■ **TASK TO COMPLETE**:
When a line in the listing contains the string "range", pick it out and copy it.

■ **DATA RECORDS**:
>>
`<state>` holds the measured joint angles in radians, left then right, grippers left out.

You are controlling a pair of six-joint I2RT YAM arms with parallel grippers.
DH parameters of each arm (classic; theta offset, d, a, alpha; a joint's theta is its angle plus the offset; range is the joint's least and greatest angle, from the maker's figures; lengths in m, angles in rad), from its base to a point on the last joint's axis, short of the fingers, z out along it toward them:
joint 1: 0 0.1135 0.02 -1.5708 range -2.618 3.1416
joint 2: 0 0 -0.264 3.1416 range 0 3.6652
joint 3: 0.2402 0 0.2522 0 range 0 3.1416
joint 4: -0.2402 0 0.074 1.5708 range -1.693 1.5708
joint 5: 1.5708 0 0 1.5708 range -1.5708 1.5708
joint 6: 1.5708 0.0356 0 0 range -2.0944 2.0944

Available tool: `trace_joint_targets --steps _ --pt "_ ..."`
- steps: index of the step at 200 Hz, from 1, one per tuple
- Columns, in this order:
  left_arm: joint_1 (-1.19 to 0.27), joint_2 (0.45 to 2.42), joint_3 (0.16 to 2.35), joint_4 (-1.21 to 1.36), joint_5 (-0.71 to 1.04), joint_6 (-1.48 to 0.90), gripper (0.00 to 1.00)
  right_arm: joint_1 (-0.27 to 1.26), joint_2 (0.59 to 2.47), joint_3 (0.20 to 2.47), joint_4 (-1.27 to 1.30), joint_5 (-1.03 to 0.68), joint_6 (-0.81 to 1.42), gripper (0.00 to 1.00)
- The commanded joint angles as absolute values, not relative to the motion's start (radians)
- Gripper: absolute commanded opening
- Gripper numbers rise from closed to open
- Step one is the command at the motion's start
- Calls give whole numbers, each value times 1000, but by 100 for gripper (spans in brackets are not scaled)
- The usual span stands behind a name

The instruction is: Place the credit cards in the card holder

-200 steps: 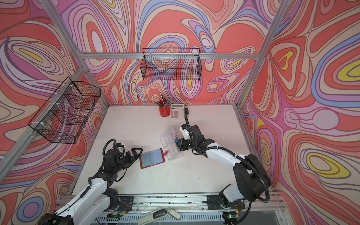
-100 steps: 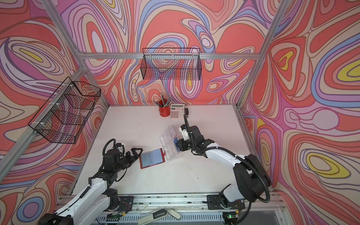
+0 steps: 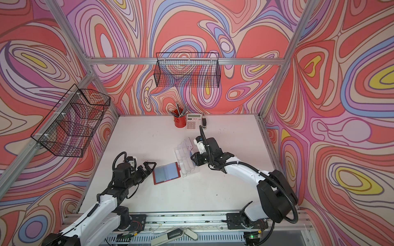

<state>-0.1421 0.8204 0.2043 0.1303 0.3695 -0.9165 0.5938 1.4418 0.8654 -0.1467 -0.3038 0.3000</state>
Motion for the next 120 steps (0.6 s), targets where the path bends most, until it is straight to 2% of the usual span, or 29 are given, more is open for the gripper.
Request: trace_joint_targets --steps 1,32,73,120 --pt "-135 822 195 116 360 -908 93 607 1441 890 -153 -289 278 27" --pt "-135 824 198 122 370 -911 93 616 1459 905 -176 -248 274 27" --pt "-135 828 198 121 368 -911 93 620 1485 917 -196 -202 278 33" --pt "-135 833 199 118 364 -911 93 629 1484 920 -195 -209 273 33"
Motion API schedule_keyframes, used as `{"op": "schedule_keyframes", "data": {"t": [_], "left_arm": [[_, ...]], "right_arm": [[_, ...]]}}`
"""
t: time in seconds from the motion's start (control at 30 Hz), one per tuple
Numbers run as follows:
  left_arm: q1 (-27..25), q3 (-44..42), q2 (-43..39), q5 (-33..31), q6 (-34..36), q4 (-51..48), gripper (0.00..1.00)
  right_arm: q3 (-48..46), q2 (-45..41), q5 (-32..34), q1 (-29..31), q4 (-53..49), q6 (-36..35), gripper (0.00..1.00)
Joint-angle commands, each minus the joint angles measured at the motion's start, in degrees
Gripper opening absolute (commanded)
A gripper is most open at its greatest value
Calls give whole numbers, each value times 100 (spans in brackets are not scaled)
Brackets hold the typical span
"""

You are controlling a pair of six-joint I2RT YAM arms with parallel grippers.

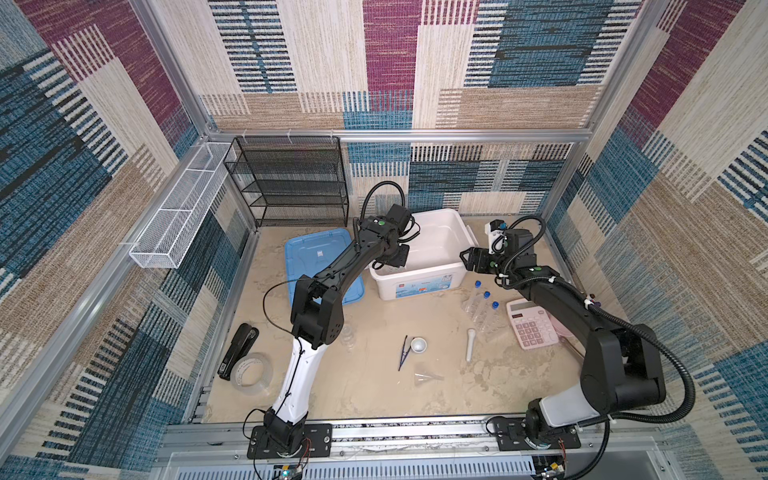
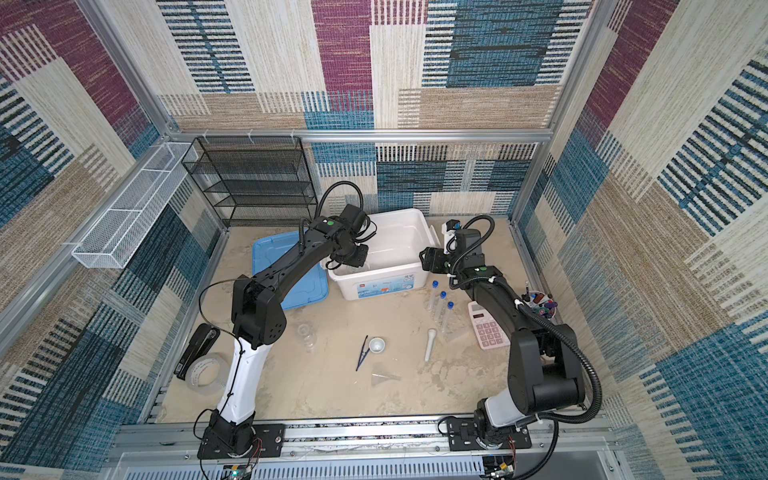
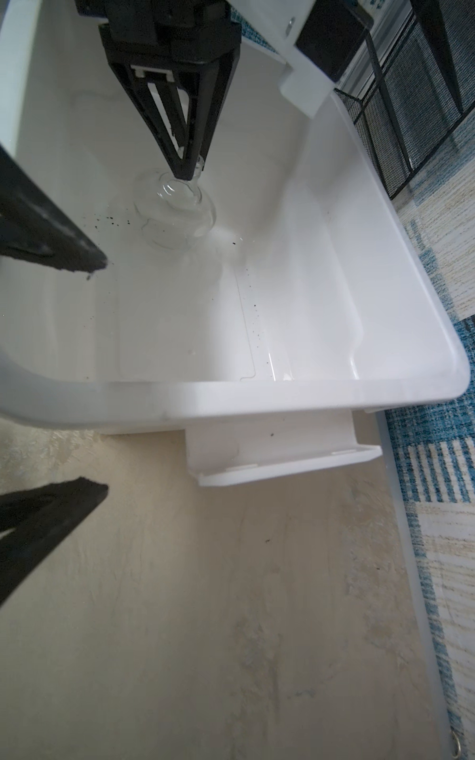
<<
■ **ANSWER FOR THIS EXERCISE**:
DH parameters of each arm (classic; theta offset, d, a, alpha; a joint's theta is its angle plus the offset; range is the joint's least and greatest angle, from the maker's figures; lengths in m, angles in rad), from its base to a point on the last joint's axis, short of the fingers, z out along it toward them:
joint 1: 0 0.1135 0.02 -1.5708 range -2.618 3.1416
joint 2: 0 0 -0.264 3.1416 range 0 3.6652
joint 3: 0.2402 0 0.2522 0 range 0 3.1416
joint 4: -0.2402 0 0.074 1.5708 range -1.693 1.5708
joint 5: 1.5708 0 0 1.5708 range -1.5708 1.5708
joint 6: 1.5708 0.0356 0 0 range -2.0944 2.0944

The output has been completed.